■ Task objective
What is needed is each line of the data below that holds the string "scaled".

■ Provided data
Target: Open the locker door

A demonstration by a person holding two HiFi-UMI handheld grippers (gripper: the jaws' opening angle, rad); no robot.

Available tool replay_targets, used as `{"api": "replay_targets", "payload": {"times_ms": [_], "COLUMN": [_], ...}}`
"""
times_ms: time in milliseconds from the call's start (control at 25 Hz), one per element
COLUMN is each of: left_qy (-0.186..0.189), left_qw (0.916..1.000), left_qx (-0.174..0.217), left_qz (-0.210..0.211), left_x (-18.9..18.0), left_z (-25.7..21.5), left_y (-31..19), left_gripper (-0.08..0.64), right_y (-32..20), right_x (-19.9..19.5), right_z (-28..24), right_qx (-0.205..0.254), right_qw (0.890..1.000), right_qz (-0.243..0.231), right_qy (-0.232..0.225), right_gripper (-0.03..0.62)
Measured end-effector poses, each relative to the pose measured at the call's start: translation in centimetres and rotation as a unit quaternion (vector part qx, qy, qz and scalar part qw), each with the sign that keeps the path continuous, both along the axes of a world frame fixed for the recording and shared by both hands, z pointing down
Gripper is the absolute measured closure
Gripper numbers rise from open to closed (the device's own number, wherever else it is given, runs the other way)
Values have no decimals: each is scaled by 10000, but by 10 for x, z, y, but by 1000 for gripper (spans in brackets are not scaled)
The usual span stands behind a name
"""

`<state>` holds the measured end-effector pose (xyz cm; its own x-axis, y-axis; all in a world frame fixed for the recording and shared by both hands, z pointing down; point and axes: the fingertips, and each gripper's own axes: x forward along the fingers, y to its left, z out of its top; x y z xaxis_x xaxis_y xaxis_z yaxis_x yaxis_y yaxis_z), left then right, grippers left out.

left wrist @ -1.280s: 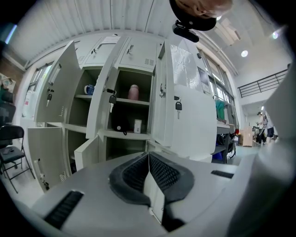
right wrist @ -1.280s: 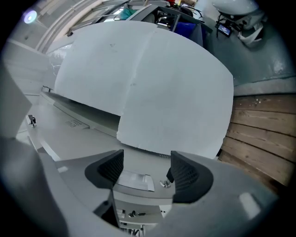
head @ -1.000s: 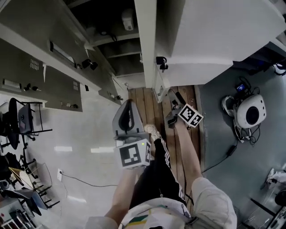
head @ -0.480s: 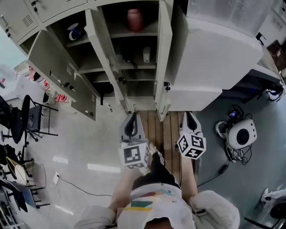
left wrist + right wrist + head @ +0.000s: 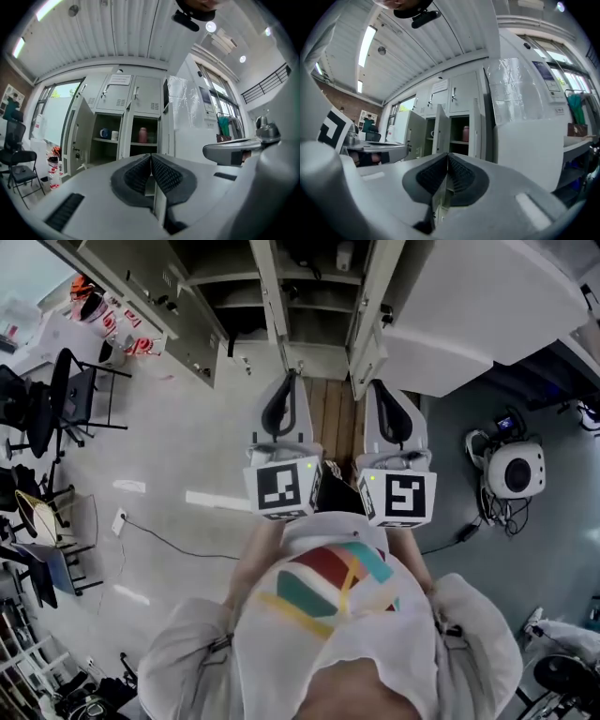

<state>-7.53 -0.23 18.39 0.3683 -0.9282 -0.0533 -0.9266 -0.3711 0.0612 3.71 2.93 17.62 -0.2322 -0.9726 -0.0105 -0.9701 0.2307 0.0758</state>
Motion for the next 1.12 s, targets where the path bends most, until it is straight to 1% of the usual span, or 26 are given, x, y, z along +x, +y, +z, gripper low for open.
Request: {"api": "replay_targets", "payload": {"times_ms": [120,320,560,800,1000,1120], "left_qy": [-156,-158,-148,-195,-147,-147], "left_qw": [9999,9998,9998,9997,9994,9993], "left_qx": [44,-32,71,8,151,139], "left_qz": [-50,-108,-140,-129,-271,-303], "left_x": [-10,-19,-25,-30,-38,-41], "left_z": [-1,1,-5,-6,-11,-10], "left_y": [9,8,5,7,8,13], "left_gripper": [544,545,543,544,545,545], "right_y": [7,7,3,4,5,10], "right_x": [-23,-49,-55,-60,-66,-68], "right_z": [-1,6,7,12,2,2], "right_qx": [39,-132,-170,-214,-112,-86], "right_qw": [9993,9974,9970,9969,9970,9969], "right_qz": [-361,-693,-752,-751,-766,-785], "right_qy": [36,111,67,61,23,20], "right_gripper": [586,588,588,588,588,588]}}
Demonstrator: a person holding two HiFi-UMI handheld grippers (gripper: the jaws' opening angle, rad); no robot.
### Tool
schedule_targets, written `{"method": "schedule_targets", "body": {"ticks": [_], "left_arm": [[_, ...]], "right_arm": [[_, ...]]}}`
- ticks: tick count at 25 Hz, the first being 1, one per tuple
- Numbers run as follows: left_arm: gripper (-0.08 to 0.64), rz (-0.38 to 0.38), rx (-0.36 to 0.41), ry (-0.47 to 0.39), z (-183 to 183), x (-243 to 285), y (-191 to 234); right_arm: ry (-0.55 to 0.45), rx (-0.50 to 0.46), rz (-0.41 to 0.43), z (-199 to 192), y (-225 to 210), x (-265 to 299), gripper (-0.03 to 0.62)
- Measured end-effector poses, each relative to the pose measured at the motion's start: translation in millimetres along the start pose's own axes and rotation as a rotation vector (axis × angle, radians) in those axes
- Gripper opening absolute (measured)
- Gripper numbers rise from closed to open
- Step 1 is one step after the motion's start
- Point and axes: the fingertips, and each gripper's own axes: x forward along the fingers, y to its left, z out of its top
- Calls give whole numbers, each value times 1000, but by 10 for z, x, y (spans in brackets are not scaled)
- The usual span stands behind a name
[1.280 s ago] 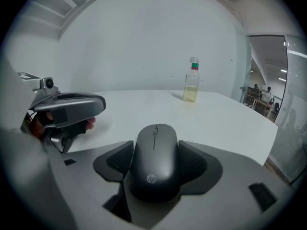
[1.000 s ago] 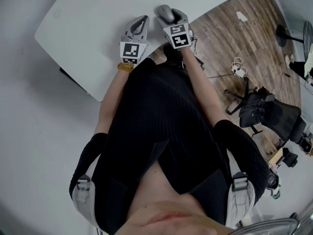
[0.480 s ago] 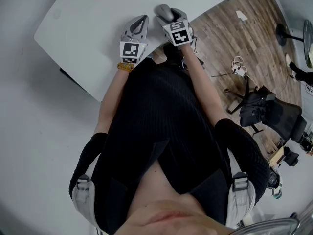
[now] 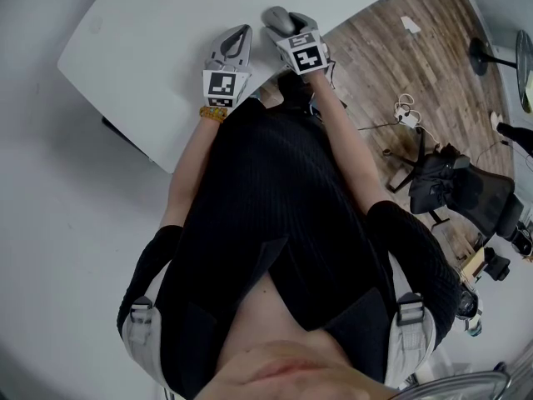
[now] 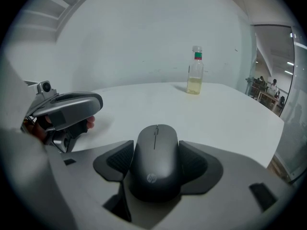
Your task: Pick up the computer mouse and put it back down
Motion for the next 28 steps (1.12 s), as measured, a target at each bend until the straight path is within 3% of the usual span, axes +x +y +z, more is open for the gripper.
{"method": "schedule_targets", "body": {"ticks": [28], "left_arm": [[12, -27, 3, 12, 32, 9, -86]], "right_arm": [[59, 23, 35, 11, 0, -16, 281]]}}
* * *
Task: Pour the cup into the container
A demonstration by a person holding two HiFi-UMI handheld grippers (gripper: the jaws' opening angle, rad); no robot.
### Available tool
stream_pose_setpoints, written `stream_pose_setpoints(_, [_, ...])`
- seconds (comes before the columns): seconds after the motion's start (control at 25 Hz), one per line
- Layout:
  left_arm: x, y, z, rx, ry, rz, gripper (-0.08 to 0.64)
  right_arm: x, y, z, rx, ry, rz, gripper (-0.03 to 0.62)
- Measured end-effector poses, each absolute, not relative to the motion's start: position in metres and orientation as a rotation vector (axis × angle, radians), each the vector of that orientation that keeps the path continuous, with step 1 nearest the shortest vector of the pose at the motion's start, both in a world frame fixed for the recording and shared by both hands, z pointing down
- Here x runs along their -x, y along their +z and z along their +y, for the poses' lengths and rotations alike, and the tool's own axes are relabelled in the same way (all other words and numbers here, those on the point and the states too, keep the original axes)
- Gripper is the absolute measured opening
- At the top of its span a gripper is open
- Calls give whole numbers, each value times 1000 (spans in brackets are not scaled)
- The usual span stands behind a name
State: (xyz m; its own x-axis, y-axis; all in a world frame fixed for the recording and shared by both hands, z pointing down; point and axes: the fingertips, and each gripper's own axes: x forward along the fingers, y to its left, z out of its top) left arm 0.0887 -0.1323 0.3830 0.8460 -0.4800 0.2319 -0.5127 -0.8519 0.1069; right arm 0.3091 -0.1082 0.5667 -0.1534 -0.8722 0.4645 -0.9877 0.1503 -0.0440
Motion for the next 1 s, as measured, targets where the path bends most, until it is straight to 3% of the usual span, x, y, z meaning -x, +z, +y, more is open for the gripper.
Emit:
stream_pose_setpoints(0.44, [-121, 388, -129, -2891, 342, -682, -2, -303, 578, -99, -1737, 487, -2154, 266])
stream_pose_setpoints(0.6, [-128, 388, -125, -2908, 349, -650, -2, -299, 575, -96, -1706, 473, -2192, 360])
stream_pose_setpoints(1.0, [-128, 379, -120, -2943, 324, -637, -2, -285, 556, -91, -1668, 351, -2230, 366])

■ Response
Values have no decimals: each is scaled by 10000, but by 10 for x, z, y, but by 1000 for gripper (spans in brackets are not scaled)
- Calls give whole numbers, each value times 1000, but by 10 for z, x, y (spans in brackets are not scaled)
- Calls give whole numbers, each value times 1000 (spans in brackets are not scaled)

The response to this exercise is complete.